"If you have built castles in the air, your work need not be lost. Now put foundations under them." ~Henry David Thoreau
Saturday, May 21, 2011
Zombies at the Family Health Center?...
I thought my time at the Family Health Center would be a very simple rotation earlier this spring, but it actually started off in a very odd way... When I first got to the FHC around 8:55am, I was let in through a back entrance by a random woman who pointed me in the direction of the outpatient clinic. I walked alone through the hallways, which made me feel like a rat in a maze with similar walls at every turn. Somehow I ended up at the outpatient clinic, and to my dismay, the entire area was deserted.
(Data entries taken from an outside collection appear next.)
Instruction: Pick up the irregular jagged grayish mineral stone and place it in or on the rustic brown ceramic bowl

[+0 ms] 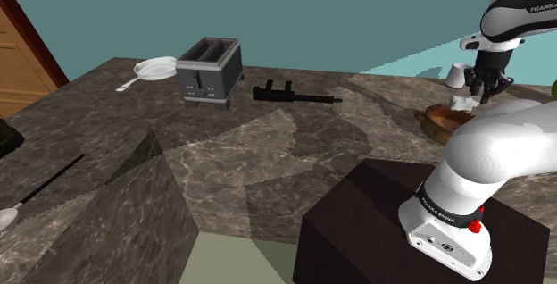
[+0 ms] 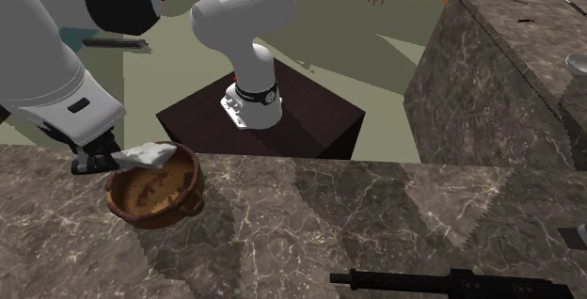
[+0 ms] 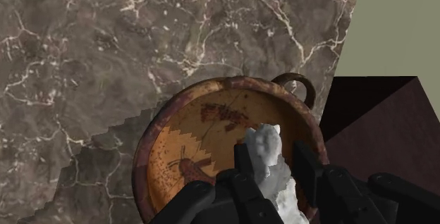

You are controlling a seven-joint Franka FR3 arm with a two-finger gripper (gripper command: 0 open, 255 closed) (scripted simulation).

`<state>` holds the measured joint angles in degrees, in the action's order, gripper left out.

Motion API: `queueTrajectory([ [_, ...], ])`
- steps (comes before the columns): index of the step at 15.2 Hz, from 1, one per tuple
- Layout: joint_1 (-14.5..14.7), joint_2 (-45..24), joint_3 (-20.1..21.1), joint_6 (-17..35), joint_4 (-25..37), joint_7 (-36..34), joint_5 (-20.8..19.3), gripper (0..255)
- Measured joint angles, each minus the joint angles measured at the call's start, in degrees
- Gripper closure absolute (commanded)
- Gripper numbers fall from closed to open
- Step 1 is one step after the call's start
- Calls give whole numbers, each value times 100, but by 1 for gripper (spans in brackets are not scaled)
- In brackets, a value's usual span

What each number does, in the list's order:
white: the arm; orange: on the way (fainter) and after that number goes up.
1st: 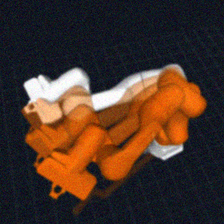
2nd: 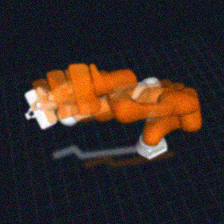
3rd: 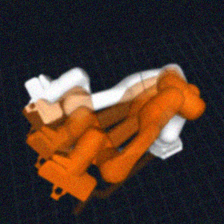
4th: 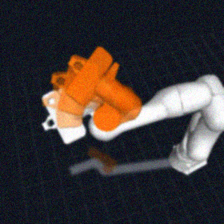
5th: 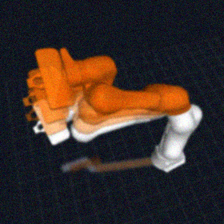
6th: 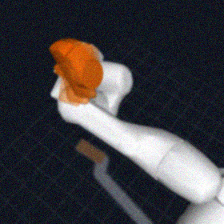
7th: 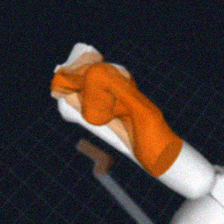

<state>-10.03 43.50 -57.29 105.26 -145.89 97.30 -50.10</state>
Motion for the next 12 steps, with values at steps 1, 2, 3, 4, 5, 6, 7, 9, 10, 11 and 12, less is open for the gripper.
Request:
queueTrajectory([
  [1,-5,-11,-50,68,-56,-21,-44,255],
  [2,19,-50,-117,147,-88,-44,-79,255],
  [3,34,-79,-179,221,-126,-65,-117,255],
  [4,66,-122,-243,305,-168,-104,-149,255],
  [5,120,-189,-342,406,-184,-128,-184,255],
  [6,124,-210,-395,480,-238,-156,-228,255],
  [7,166,-266,-485,576,-267,-185,-268,255],
  [9,187,-309,-577,674,-307,-202,-324,255],
  [10,193,-319,-598,696,-314,-206,-335,255],
  [11,197,-325,-608,706,-315,-208,-340,255],
  [12,201,-329,-616,713,-316,-208,-343,255],
])
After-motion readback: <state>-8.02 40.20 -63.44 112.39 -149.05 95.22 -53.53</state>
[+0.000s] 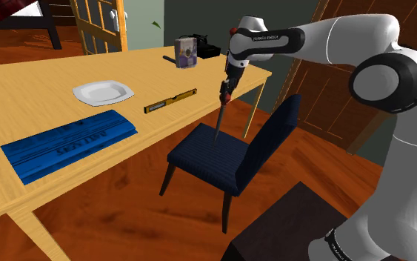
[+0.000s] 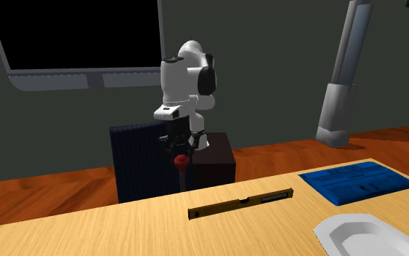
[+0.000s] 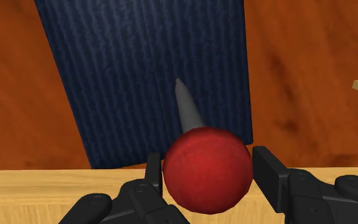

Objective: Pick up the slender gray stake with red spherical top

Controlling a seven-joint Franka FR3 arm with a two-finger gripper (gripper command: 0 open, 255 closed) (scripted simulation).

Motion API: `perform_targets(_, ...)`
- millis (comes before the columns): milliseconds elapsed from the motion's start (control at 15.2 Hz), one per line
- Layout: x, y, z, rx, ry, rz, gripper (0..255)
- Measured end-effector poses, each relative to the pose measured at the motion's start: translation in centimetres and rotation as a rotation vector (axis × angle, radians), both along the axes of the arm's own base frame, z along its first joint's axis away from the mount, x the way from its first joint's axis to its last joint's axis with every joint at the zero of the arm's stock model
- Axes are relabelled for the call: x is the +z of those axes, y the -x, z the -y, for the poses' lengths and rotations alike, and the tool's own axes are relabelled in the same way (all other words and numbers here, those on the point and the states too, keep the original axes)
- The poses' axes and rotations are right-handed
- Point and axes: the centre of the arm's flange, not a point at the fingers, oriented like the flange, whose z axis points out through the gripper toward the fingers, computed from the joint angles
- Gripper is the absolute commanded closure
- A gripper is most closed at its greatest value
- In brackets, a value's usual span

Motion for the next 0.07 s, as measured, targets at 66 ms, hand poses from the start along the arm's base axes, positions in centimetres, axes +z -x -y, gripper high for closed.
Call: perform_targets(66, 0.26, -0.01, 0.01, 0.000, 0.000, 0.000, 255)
I felt completely confused as to why the clinic (which was supposed to open in 5 minutes) was completely empty. It was as if everyone had cleared out and disappeared into nowhere. Sweaters hung on the back of seats, and monitors and computers were up and running. It really felt like those zombie movies that start out in a deserted hospital where zombies eat everyone. You know, kind of like those Resident Evil movies that start out like that.
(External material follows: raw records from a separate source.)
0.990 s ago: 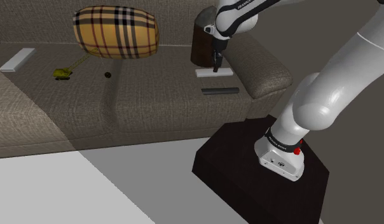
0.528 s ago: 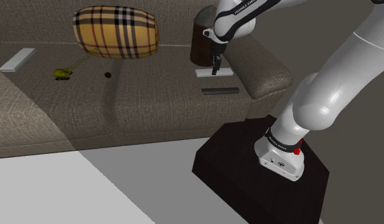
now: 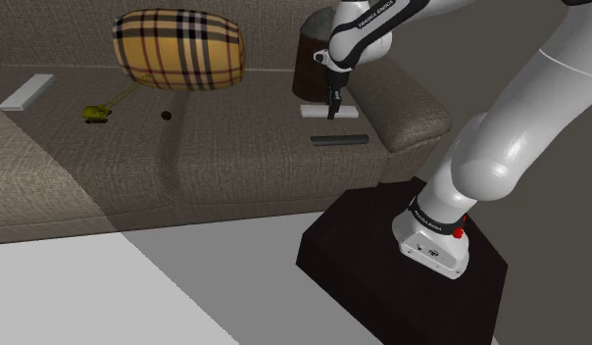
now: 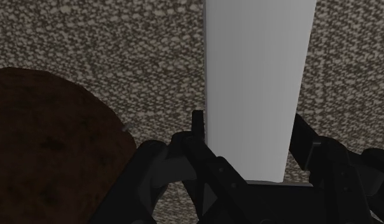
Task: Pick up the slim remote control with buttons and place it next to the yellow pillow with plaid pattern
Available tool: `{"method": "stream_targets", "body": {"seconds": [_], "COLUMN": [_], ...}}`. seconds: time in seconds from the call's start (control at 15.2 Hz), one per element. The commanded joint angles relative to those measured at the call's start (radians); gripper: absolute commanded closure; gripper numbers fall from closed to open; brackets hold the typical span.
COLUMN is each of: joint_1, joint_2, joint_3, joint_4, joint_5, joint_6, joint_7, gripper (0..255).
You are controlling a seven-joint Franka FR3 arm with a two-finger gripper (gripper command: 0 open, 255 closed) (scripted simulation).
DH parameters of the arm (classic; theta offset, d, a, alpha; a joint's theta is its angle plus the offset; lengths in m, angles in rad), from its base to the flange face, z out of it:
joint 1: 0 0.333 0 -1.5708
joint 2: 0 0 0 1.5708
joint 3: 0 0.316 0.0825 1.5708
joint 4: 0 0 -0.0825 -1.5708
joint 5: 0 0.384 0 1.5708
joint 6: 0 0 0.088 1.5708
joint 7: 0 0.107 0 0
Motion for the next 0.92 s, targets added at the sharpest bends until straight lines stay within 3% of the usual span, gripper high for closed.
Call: {"method": "stream_targets", "body": {"seconds": [0.0, 0.33, 0.86], "joint_1": [-0.001, -0.002, -0.005], "joint_2": [0.001, -0.001, -0.079], "joint_3": [-0.002, -0.001, 0.007], "joint_4": [-0.001, -0.003, 0.04], "joint_5": [0.0, -0.001, -0.03], "joint_6": [-0.001, 0.0, -0.118], "joint_7": [0.0, 0.001, 0.023], "gripper": [255, 255, 255]}}
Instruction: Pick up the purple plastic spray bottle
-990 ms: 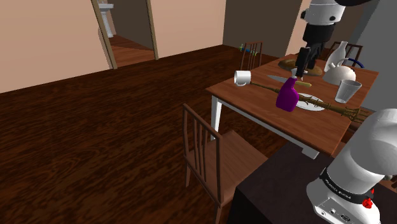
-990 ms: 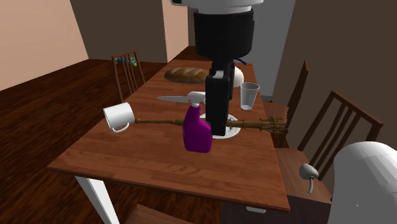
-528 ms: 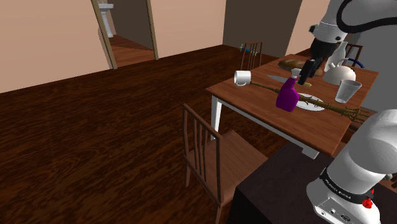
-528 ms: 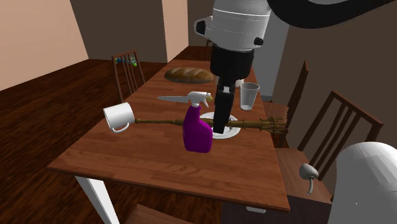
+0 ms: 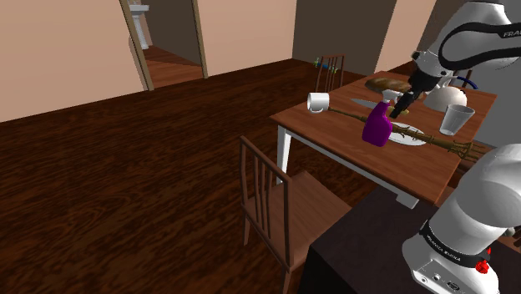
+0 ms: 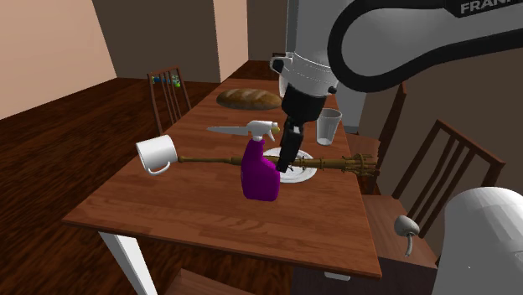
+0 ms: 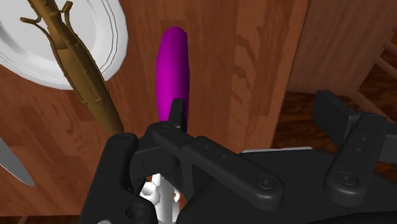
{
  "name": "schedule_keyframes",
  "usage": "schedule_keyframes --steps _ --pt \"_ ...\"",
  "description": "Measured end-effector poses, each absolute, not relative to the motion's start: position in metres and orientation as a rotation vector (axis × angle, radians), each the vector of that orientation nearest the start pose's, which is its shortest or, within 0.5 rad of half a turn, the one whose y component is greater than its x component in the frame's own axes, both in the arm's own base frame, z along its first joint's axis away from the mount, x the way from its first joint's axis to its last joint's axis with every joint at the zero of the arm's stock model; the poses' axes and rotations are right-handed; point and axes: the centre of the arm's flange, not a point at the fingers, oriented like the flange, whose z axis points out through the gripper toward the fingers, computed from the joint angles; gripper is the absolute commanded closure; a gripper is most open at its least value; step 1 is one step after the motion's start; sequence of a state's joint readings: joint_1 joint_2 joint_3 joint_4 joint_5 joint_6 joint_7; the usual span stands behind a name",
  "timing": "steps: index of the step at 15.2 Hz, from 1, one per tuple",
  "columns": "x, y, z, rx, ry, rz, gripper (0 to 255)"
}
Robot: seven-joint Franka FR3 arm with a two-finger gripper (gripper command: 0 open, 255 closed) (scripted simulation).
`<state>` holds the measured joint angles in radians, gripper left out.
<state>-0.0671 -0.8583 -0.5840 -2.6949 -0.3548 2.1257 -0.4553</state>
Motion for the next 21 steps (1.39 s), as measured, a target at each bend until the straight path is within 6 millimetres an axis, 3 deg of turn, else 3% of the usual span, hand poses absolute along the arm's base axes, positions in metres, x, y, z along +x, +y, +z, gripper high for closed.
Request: schedule_keyframes --steps 6,14,15,21 --pt "0.271 -0.281 0.407 -3.056 -0.168 -0.56 0" --pt "0.273 -0.29 0.364 -3.052 -0.171 -0.583 0" --pt "0.273 -0.289 0.362 -3.052 -0.171 -0.583 255" --pt "0.274 -0.289 0.36 -3.052 -0.171 -0.585 255"
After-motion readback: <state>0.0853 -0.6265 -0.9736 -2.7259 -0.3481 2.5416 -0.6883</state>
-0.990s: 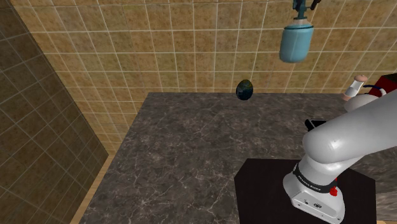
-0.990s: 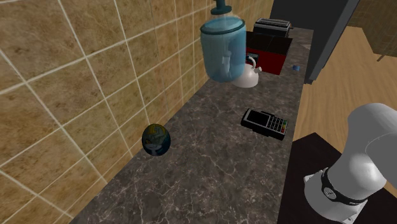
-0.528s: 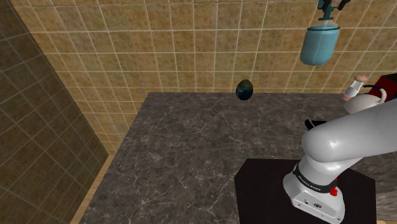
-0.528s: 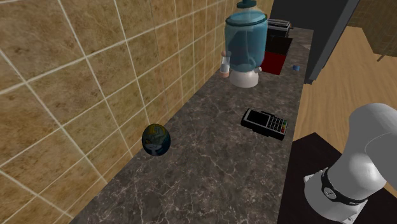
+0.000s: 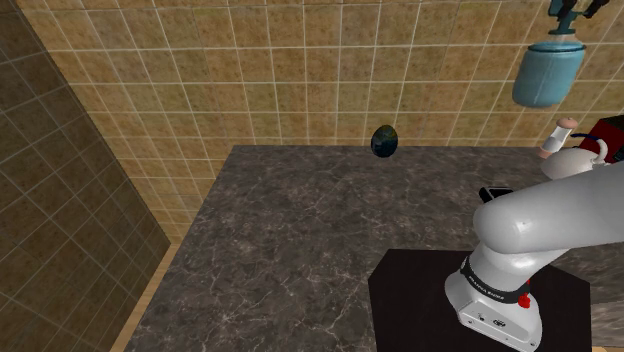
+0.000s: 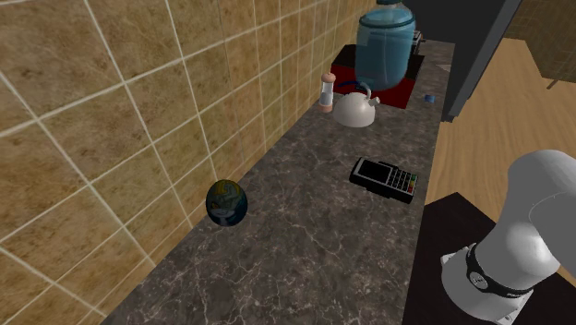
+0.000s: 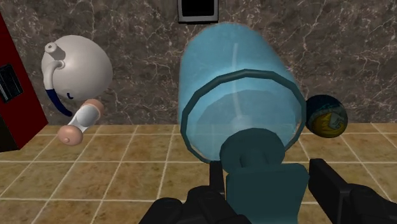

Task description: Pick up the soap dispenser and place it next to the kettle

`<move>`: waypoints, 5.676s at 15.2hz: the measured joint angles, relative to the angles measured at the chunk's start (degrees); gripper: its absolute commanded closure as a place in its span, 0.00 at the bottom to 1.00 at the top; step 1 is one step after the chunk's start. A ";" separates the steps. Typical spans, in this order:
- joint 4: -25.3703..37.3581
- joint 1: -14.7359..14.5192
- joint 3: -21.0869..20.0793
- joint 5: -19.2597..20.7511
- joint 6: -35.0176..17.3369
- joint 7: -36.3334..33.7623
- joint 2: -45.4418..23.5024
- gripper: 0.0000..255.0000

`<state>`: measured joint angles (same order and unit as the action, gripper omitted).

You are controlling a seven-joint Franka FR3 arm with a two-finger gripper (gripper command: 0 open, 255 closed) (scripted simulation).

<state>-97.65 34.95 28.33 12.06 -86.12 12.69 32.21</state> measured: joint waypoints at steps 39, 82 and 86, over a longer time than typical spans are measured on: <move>12.55 -8.15 45.33 -3.26 -4.12 37.99 -9.66 1.00; -23.22 -1.19 47.43 3.61 -36.13 38.38 -3.70 1.00; -24.96 -3.05 50.39 3.80 -39.05 38.93 -4.13 1.00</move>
<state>-122.61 31.90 78.72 15.86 -125.18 51.62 28.08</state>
There was not a soul in sight, so I also figured, "Perhaps I walked into a bomb code and the place got evacuated." After about 10 minutes of walking around and yelling into nowhere, I finally found my way to an auditorium where literally everybody in the hospital was in a massive staff meeting and was about to let out. I eventually found my place, and felt relieved that I wasn't the only one who had survived a zombie apocalypse.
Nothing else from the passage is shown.